In undertaking to write Looking Backward I had, at the outset, no idea of attempting a serious contribution to the movement of social reform. The idea was of a mere literary fantasy, a fairy tale of social felicity. There was no thought of contriving a house which practical men might live in, but merely of hanging in mid-air, far out of reach of the sordid and material world of the present, a cloud-palace for an ideal humanity.
In order to secure plenty of elbow room for the fancy and prevent awkward collisions between the ideal structure and the hard facts of the real world, I fixed the date of the story in the year AD 3000. As to what might be in AD 3000 one man's opinion was as good as another's, and my fantasy of the social system of that day only required to be consistent with itself to defy criticism. Emboldened by the impunity my isolated position secured me, I was satisfied with nothing less than the whole earth for my social palace.
In its present form the story is a romance of the ideal nation, but in its first form it was a romance of an ideal world. In the first draft of Looking Backward, though the immediate scene was laid in America (in Asheville, North Carolina, instead of Boston, by the way), the United States was supposed to be merely an administrative province of the great World Nation, whose affairs were directed from the World Capital which was declared to be the city of Berne, in Switzerland. The action of the story was made to begin in the thirtieth century.
The opening scene was a grand parade of a departmental division of the industrial army on the occasion of the annual muster day when the young men coming of age that year were mustered into the national service and those who that year had reached the age of exemption were mustered out. That chapter always pleased me and it was with some regrets that I left it out of the final draft. The solemn pageantry of the great festival of the year, the impressive ceremonial of the oath of duty taken by the new recruits in presence of the world-standard, the formal return of the thanks of humanity to the veterans who received their honorable dismissal from service, the review and march past of the entire body of the local industrial forces, each battalion with its appropriate insignia, the triumphal arches, the garlanded streets, the banquets, the music, the open theatres and pleasure gardens, with all the features of a gala day sacred to the civic virtues and the enthusiasm of humanity, furnished materials for a picture exhilarating at least to the painter.

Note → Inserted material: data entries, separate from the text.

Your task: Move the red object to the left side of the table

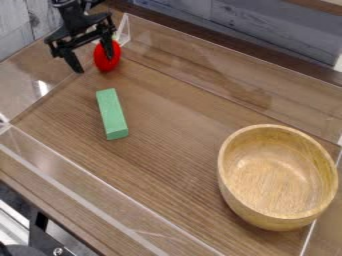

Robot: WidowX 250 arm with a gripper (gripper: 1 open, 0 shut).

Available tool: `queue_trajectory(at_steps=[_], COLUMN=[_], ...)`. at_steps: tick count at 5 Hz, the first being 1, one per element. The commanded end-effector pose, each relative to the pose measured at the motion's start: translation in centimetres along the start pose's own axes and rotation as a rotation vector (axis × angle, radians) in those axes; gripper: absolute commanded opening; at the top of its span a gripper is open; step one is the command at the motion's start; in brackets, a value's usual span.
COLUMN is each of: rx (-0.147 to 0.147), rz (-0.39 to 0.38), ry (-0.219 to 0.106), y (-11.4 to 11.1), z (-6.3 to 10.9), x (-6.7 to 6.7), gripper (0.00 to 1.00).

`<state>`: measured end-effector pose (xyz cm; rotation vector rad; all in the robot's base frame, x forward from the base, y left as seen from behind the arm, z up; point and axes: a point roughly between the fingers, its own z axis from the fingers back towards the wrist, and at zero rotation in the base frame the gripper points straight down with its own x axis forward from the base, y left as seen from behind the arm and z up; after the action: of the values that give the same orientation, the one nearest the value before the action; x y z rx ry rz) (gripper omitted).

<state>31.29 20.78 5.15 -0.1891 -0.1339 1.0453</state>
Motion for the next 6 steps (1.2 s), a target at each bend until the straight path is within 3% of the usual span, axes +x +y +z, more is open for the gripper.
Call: queue_trajectory(at_steps=[1,2,4,5,6], rx=[-0.013,-0.012,0.004,0.009,0.014], rz=[-0.078,-0.152,-0.132,-0.215,-0.323], ry=[-0.047,-0.033,-0.043,-0.029,-0.025], y=[-0.5,-1.1,-0.7,-0.7,-2.2], z=[3.1,4.4,5.3,6.3,7.0], x=[0.5,0.1,-0.9,-0.5,-2.0], gripper=[1.0,1.0,1.0,1.0,1.0])
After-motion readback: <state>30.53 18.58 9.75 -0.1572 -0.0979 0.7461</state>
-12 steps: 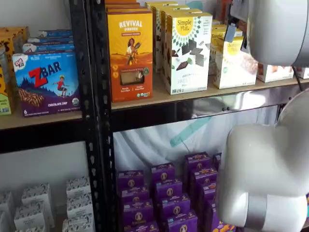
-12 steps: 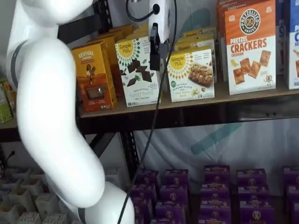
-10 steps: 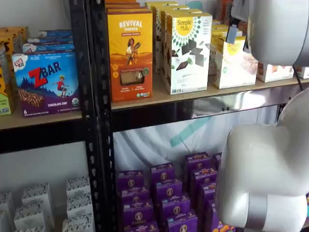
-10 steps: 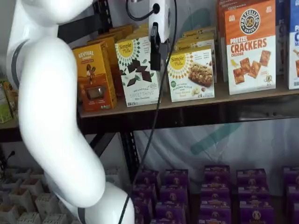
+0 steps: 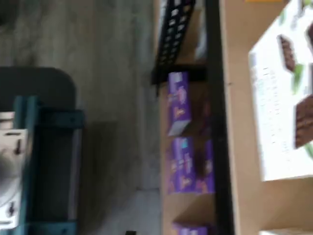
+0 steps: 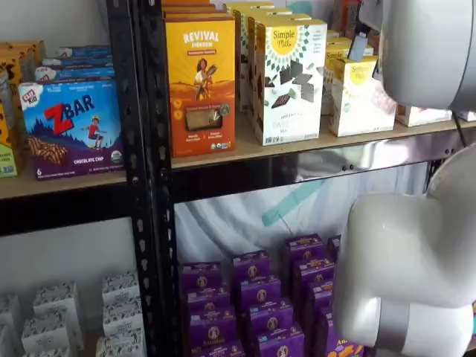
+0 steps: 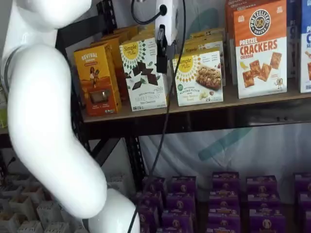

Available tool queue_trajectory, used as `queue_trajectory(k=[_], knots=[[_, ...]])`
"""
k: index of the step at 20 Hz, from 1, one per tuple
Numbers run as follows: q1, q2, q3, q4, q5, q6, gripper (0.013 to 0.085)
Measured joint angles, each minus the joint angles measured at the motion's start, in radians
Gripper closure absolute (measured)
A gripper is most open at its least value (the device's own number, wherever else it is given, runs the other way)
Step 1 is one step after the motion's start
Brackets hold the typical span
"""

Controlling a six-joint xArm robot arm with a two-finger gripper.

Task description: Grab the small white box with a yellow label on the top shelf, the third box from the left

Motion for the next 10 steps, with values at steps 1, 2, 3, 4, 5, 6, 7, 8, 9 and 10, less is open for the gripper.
queue_trajectory(k=[1, 2, 3, 4, 5, 6, 7, 8, 9, 10], knots=[[-0.010, -0.006, 0.011, 0.022, -0.026, -0.004, 0.0130], [-0.017, -0.008, 0.020, 0.042, -0.052, -0.008, 0.0130], [-0.021, -0.006, 0.024, 0.055, -0.077, -0.012, 0.0130], [-0.022, -0.003, 0.025, 0.059, -0.090, -0.013, 0.0130], [-0.022, 0.002, 0.026, 0.064, -0.108, -0.015, 0.0130], [-0.022, 0.010, 0.024, 0.069, -0.124, -0.016, 0.0130], [-0.020, 0.022, 0.019, 0.072, -0.142, -0.018, 0.0130], [-0.019, 0.030, 0.017, 0.075, -0.155, -0.019, 0.0130], [-0.018, 0.038, 0.015, 0.076, -0.168, -0.020, 0.0130], [-0.012, 0.054, 0.007, 0.071, -0.185, -0.021, 0.0130]])
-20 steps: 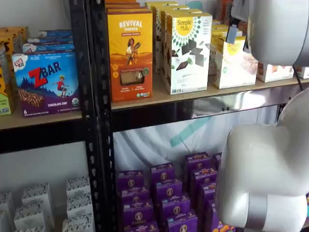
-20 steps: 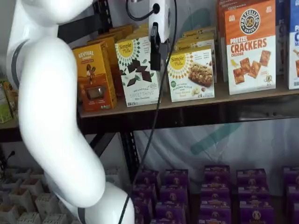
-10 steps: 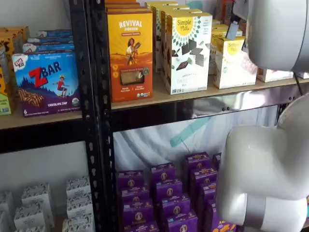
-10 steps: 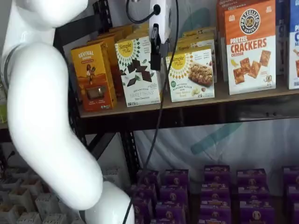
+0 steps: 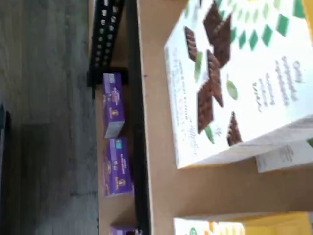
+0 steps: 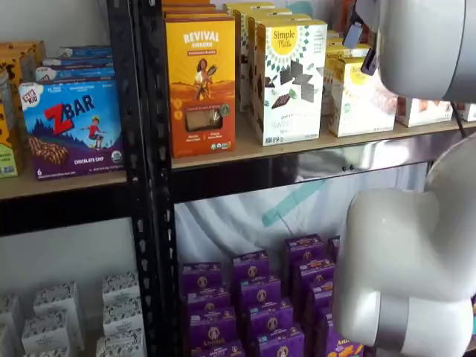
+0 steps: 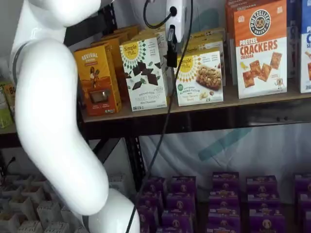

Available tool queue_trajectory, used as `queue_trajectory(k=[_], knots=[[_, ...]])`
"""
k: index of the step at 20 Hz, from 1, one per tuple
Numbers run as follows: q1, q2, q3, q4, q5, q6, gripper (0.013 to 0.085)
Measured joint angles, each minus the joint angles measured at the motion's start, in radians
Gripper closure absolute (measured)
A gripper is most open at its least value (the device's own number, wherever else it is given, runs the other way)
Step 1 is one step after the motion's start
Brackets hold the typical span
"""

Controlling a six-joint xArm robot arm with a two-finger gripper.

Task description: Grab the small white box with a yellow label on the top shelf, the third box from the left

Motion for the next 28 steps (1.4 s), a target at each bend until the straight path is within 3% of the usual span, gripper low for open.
queue_trajectory(k=[9, 21, 28], knots=[[0.035, 0.068, -0.014, -0.057, -0.080, -0.003, 0.0130], [0.092, 0.140, -0.062, -0.203, -0.034, 0.024, 0.0130], [0.106, 0.155, -0.063, -0.222, -0.029, 0.034, 0.0130]])
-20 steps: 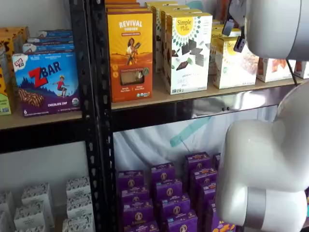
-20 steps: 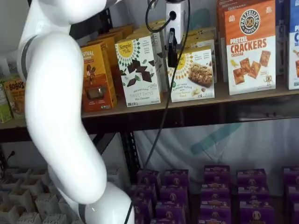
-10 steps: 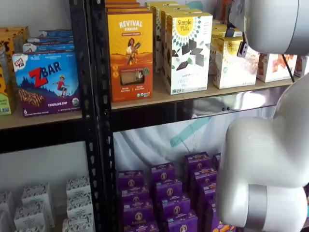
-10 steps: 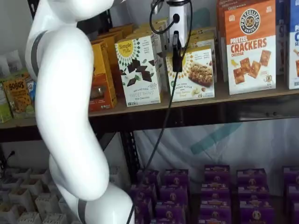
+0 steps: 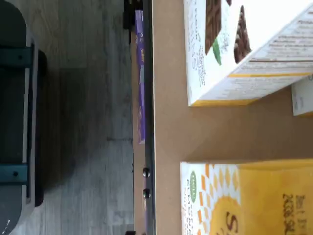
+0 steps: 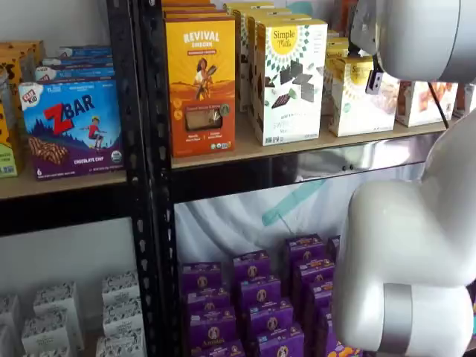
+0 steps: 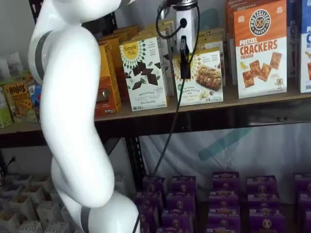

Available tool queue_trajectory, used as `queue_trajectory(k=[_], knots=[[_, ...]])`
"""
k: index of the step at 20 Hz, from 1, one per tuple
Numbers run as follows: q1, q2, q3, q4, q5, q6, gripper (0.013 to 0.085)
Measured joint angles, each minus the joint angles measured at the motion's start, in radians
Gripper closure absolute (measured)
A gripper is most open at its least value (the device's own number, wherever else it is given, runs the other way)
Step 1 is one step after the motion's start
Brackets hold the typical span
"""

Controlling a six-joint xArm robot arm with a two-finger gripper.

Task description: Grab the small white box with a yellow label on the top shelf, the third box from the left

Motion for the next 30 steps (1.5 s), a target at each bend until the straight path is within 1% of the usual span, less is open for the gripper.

The idea of committing the duty of maintaining the community to an industrial army, precisely as the duty of protecting it is entrusted to a military army, was directly suggested to me by the grand object lesson of the organization of an entire people for national purposes presented by the military system of universal service for fixed and equal terms, which has been practically adopted by the nations of Europe and theoretically adopted everywhere else as the only just and only effectual plan of public defense on a great scale. What inference could possibly be more obvious and more unquestionable than the advisability of trying to see if a plan which was found to work so well for purposes of destruction might not be profitably applied to the business of production now in such shocking confusion.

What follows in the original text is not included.